- [Source records]:
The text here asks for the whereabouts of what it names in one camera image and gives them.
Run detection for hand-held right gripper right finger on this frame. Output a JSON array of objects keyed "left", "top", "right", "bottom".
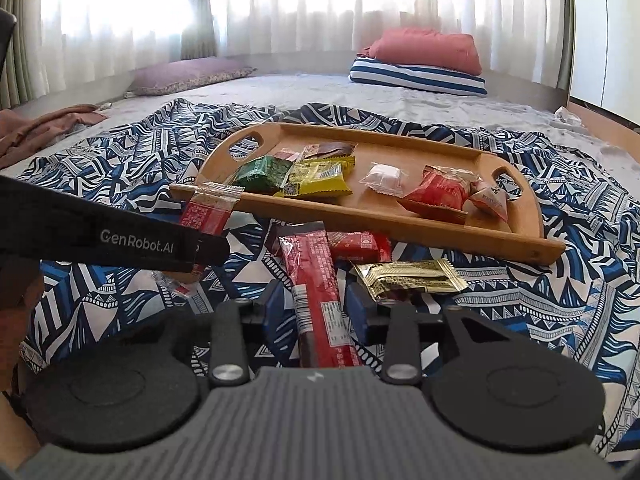
[{"left": 346, "top": 282, "right": 508, "bottom": 387}]

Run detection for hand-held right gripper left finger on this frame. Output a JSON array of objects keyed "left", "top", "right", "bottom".
[{"left": 162, "top": 280, "right": 295, "bottom": 389}]

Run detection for long dark red snack bar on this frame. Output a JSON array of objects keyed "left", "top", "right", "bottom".
[{"left": 275, "top": 222, "right": 365, "bottom": 368}]

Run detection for red snack bar clear ends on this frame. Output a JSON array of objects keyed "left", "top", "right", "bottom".
[{"left": 152, "top": 182, "right": 246, "bottom": 296}]

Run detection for clear white snack packet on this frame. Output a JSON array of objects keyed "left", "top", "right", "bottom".
[{"left": 357, "top": 161, "right": 408, "bottom": 196}]

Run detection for dark red candy packet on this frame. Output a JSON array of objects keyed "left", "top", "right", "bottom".
[{"left": 274, "top": 146, "right": 318, "bottom": 162}]

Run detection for wooden tray with handles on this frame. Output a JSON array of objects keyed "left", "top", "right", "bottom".
[{"left": 170, "top": 121, "right": 567, "bottom": 266}]

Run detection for brown snack packet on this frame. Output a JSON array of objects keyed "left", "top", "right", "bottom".
[{"left": 315, "top": 141, "right": 358, "bottom": 160}]

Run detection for small red white snack packet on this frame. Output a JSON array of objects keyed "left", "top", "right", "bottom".
[{"left": 467, "top": 182, "right": 511, "bottom": 223}]

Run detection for olive gold snack packet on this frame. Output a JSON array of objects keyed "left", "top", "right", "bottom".
[{"left": 352, "top": 259, "right": 468, "bottom": 301}]

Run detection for brown cloth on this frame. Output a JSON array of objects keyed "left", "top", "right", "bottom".
[{"left": 0, "top": 104, "right": 108, "bottom": 170}]

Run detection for yellow green snack packet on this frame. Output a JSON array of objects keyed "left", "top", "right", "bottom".
[{"left": 282, "top": 156, "right": 357, "bottom": 198}]

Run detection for large red snack packet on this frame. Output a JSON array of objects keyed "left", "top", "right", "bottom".
[{"left": 397, "top": 165, "right": 481, "bottom": 225}]

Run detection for purple pillow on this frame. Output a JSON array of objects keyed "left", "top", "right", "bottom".
[{"left": 125, "top": 56, "right": 257, "bottom": 97}]

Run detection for grey green curtain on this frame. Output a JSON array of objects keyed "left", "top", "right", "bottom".
[
  {"left": 180, "top": 0, "right": 219, "bottom": 61},
  {"left": 0, "top": 0, "right": 48, "bottom": 108},
  {"left": 547, "top": 0, "right": 575, "bottom": 96}
]

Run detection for black object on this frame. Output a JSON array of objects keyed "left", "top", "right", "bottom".
[{"left": 0, "top": 7, "right": 18, "bottom": 78}]

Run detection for blue white patterned blanket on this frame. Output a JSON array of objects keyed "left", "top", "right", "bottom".
[{"left": 17, "top": 99, "right": 640, "bottom": 461}]

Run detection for grey bed sheet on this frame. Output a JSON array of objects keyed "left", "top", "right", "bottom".
[{"left": 0, "top": 72, "right": 640, "bottom": 181}]

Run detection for blue white striped pillow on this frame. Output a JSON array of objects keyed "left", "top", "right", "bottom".
[{"left": 348, "top": 57, "right": 488, "bottom": 97}]

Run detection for pink pillow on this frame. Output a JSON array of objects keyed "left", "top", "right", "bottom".
[{"left": 357, "top": 27, "right": 483, "bottom": 76}]

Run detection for sheer white curtain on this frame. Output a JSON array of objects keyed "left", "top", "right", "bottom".
[{"left": 40, "top": 0, "right": 571, "bottom": 61}]

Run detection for white wardrobe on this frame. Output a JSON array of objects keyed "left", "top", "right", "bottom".
[{"left": 570, "top": 0, "right": 640, "bottom": 116}]

- [Instructions for the task]:
Would you print the line containing "Run detection for brown cloth" and every line after it up to the end of the listing above, exactly, and nothing else?

- [Exercise response]:
Run detection for brown cloth on this frame. Output a JSON array of objects keyed "left", "top", "right", "bottom".
[{"left": 0, "top": 104, "right": 108, "bottom": 170}]

Run detection for yellow green snack packet on this frame. Output a JSON array of objects keyed "left", "top", "right", "bottom".
[{"left": 282, "top": 156, "right": 357, "bottom": 198}]

Run detection for large red snack packet on this frame. Output a JSON array of objects keyed "left", "top", "right", "bottom".
[{"left": 397, "top": 165, "right": 481, "bottom": 225}]

Run detection for purple pillow on this frame. Output a JSON array of objects keyed "left", "top", "right", "bottom".
[{"left": 125, "top": 56, "right": 257, "bottom": 97}]

Run detection for grey green curtain on this frame. Output a JSON array of objects keyed "left", "top", "right", "bottom".
[
  {"left": 180, "top": 0, "right": 219, "bottom": 61},
  {"left": 0, "top": 0, "right": 48, "bottom": 108},
  {"left": 547, "top": 0, "right": 575, "bottom": 96}
]

Run detection for black object on this frame. Output a JSON array of objects keyed "left", "top", "right", "bottom".
[{"left": 0, "top": 7, "right": 18, "bottom": 78}]

Run detection for blue white patterned blanket on this frame. Output a JSON array of objects keyed "left", "top", "right", "bottom".
[{"left": 17, "top": 99, "right": 640, "bottom": 461}]

Run detection for grey bed sheet on this frame. Output a JSON array of objects keyed "left", "top", "right", "bottom".
[{"left": 0, "top": 72, "right": 640, "bottom": 181}]

Run detection for blue white striped pillow on this frame. Output a JSON array of objects keyed "left", "top", "right", "bottom".
[{"left": 348, "top": 57, "right": 488, "bottom": 97}]

Run detection for pink pillow on this frame. Output a JSON array of objects keyed "left", "top", "right", "bottom".
[{"left": 357, "top": 27, "right": 483, "bottom": 76}]

Run detection for sheer white curtain on this frame. Output a JSON array of objects keyed "left", "top", "right", "bottom".
[{"left": 40, "top": 0, "right": 571, "bottom": 61}]

Run detection for white wardrobe on this frame. Output a JSON array of objects keyed "left", "top", "right", "bottom".
[{"left": 570, "top": 0, "right": 640, "bottom": 116}]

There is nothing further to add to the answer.